▶ _TASK PROMPT_
Every entry below, from first to last, should be copied exactly.

Entries taken from a collection

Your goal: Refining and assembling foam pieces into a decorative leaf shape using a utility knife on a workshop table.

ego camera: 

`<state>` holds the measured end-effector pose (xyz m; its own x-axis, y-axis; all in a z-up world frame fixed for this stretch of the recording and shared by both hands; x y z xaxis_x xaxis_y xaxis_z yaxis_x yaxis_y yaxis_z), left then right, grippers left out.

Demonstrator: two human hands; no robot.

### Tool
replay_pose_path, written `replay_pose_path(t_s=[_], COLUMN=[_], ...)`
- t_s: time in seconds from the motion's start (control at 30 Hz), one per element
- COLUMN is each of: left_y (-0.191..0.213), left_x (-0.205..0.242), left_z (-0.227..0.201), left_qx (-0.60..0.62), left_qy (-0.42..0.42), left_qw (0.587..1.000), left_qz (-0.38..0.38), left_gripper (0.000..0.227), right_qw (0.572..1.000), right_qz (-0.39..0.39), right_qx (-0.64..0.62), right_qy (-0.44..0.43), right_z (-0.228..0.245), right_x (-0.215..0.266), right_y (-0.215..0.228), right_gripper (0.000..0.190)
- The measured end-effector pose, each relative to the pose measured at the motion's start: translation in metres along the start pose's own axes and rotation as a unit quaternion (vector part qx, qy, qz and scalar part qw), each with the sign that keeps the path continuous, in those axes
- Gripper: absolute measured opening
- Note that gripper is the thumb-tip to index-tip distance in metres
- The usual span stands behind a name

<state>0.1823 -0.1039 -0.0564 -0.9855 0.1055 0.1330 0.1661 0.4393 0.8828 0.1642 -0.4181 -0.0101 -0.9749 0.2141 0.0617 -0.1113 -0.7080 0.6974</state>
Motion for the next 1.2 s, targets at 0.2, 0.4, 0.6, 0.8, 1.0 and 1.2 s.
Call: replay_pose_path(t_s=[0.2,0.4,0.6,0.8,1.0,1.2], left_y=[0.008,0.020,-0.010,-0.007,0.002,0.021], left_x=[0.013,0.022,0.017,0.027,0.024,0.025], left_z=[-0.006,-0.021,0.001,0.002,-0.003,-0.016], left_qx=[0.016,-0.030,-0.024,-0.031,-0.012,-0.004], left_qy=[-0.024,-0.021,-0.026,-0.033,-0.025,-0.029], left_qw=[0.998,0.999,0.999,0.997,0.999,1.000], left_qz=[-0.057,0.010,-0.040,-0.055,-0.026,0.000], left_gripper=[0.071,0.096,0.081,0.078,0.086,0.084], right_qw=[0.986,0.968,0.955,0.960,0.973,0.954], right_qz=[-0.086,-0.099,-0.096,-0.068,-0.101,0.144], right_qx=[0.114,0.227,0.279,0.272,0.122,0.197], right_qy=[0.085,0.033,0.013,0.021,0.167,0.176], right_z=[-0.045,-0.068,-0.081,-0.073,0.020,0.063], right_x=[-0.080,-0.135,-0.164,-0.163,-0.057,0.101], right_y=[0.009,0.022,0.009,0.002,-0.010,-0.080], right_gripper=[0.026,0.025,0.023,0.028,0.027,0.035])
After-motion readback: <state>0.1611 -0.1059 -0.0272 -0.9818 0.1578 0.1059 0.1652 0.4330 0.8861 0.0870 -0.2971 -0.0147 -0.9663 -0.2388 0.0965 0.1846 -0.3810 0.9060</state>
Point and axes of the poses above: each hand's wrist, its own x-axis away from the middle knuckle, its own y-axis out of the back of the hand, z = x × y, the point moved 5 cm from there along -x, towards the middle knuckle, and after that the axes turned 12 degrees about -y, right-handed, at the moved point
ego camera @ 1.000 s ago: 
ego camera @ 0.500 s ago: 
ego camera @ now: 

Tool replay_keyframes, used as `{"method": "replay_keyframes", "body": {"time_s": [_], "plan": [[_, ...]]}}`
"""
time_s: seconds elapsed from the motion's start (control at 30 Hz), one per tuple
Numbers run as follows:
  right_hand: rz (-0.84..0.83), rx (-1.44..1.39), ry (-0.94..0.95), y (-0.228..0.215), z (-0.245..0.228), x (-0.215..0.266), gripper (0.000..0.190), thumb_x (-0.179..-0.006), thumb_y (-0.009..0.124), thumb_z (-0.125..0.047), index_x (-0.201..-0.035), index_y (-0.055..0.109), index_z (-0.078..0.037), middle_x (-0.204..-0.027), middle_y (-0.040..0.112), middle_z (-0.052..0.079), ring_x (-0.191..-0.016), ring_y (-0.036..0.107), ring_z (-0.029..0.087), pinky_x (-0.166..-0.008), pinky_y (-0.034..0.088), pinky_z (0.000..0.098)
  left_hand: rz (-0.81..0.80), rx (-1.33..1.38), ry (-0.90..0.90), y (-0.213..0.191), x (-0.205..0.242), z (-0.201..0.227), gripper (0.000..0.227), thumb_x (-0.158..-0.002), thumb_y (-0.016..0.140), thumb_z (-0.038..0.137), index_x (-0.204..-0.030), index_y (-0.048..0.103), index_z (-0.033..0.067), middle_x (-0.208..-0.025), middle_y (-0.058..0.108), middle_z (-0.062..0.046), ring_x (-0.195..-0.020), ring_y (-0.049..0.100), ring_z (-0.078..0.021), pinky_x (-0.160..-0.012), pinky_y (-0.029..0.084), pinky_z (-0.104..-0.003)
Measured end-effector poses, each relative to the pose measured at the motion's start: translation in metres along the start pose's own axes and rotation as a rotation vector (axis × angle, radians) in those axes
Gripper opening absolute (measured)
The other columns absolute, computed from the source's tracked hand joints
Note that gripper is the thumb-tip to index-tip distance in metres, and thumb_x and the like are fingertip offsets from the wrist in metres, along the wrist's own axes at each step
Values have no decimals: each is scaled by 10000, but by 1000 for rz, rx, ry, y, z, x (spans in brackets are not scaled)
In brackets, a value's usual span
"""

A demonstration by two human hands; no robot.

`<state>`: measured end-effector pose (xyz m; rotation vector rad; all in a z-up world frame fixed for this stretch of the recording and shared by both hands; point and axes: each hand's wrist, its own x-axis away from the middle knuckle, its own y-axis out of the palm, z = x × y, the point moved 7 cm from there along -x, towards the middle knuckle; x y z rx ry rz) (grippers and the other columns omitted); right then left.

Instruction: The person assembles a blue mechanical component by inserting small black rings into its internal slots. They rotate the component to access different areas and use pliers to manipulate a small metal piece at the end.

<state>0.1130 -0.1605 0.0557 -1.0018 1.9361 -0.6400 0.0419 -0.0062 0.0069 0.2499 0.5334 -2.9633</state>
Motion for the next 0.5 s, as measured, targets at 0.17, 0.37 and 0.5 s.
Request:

▶ _SOLUTION_
Your goal: Refining and assembling foam pieces into a decorative leaf shape using a utility knife on a workshop table.

ego camera: 

`<state>` holds the measured end-effector pose (xyz m; its own x-axis, y-axis; all in a z-up world frame fixed for this stretch of the recording and shared by both hands; x y z xaxis_x xaxis_y xaxis_z yaxis_x yaxis_y yaxis_z), left then right, grippers left out.

Demonstrator: two human hands; no robot.

### Tool
replay_pose_path, written `replay_pose_path(t_s=[_], COLUMN=[_], ...)`
- t_s: time in seconds from the motion's start (control at 30 Hz), one per element
- COLUMN is each of: left_y (-0.191..0.213), left_x (-0.205..0.242), left_z (-0.227..0.201), left_qx (-0.60..0.62), left_qy (-0.42..0.42), left_qw (0.587..1.000), left_qz (-0.38..0.38), left_gripper (0.000..0.227), right_qw (0.572..1.000), right_qz (-0.39..0.39), right_qx (-0.64..0.62), right_qy (-0.44..0.43), right_z (-0.228..0.245), right_x (-0.215..0.266), right_y (-0.215..0.228), right_gripper (0.000..0.190)
- The measured end-effector pose, each relative to the pose measured at the motion's start: translation in metres along the start pose's own axes and rotation as a unit quaternion (vector part qx, qy, qz and scalar part qw), each with the sign that keeps the path continuous, in those axes
- Gripper: absolute measured opening
- Note that gripper is the thumb-tip to index-tip distance in metres
- The usual span stands behind a name

<state>0.1823 -0.1039 -0.0564 -0.9855 0.1055 0.1330 0.1661 0.4393 0.8828 0.1642 -0.4181 -0.0101 -0.9749 0.2141 0.0617 -0.1113 -0.7080 0.6974</state>
Motion for the next 1.2 s, targets at 0.2, 0.4, 0.6, 0.8, 1.0 and 1.2 s.
Call: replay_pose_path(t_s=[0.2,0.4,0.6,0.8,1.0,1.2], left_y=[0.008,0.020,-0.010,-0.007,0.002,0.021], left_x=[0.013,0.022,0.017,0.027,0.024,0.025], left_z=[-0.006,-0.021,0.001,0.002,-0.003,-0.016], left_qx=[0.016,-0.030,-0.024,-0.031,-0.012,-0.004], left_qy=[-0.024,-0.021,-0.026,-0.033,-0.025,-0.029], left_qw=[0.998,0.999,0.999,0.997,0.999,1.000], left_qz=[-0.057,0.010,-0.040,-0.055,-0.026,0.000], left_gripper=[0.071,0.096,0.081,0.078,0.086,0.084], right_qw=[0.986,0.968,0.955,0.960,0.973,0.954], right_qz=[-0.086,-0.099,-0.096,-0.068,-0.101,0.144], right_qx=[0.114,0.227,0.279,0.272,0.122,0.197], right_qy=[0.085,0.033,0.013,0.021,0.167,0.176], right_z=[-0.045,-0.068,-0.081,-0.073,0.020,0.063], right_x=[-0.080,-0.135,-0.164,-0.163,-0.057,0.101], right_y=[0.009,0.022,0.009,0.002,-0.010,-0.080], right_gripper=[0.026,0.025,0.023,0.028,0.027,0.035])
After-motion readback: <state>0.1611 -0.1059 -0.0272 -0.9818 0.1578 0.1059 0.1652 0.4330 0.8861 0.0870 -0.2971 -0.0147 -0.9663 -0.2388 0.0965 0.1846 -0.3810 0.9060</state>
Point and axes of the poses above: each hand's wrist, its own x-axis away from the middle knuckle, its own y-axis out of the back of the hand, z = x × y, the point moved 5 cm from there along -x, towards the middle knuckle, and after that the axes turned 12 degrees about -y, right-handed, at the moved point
ego camera @ 1.000 s ago: 
ego camera @ 0.500 s ago: 
ego camera @ now: 

Tool replay_keyframes, used as `{"method": "replay_keyframes", "body": {"time_s": [_], "plan": [[_, ...]]}}`
"""
time_s: seconds elapsed from the motion's start (control at 30 Hz), one per tuple
Numbers run as follows:
  right_hand: rz (-0.84..0.83), rx (-1.44..1.39), ry (-0.94..0.95), y (-0.228..0.215), z (-0.245..0.228), x (-0.215..0.266), gripper (0.000..0.190), thumb_x (-0.179..-0.006), thumb_y (-0.009..0.124), thumb_z (-0.125..0.047), index_x (-0.201..-0.035), index_y (-0.055..0.109), index_z (-0.078..0.037), middle_x (-0.204..-0.027), middle_y (-0.040..0.112), middle_z (-0.052..0.079), ring_x (-0.191..-0.016), ring_y (-0.036..0.107), ring_z (-0.029..0.087), pinky_x (-0.166..-0.008), pinky_y (-0.034..0.088), pinky_z (0.000..0.098)
  left_hand: rz (-0.81..0.80), rx (-1.33..1.38), ry (-0.90..0.90), y (-0.213..0.191), x (-0.205..0.242), z (-0.201..0.227), gripper (0.000..0.227), thumb_x (-0.158..-0.002), thumb_y (-0.016..0.140), thumb_z (-0.038..0.137), index_x (-0.204..-0.030), index_y (-0.048..0.103), index_z (-0.033..0.067), middle_x (-0.208..-0.025), middle_y (-0.058..0.108), middle_z (-0.062..0.046), ring_x (-0.195..-0.020), ring_y (-0.049..0.100), ring_z (-0.078..0.021), pinky_x (-0.160..-0.012), pinky_y (-0.029..0.084), pinky_z (-0.104..-0.003)
Measured end-effector poses, each relative to the pose measured at the motion's start: translation in metres along the start pose's own axes and rotation as a rotation vector (axis × angle, radians) in those axes
Gripper opening absolute (measured)
The other columns absolute, computed from the source's tracked hand joints
Note that gripper is the thumb-tip to index-tip distance in metres, and thumb_x and the like are fingertip offsets from the wrist in metres, along the wrist's own axes at each step
Values have no decimals: each is scaled by 10000, but by 1000 for rz, rx, ry, y, z, x (spans in brackets are not scaled)
In brackets, a value's usual span
"""

A demonstration by two human hands; no robot.

`<state>`: measured end-effector pose (xyz m; rotation vector rad; all in a z-up world frame fixed for this stretch of the recording and shared by both hands; point and axes: each hand's wrist, its own x-axis away from the middle knuckle, its own y-axis out of the palm, z = x × y, the point moved 7 cm from there along -x, towards the middle knuckle; x y z rx ry rz) (grippers and the other columns omitted); right then left.

Instruction: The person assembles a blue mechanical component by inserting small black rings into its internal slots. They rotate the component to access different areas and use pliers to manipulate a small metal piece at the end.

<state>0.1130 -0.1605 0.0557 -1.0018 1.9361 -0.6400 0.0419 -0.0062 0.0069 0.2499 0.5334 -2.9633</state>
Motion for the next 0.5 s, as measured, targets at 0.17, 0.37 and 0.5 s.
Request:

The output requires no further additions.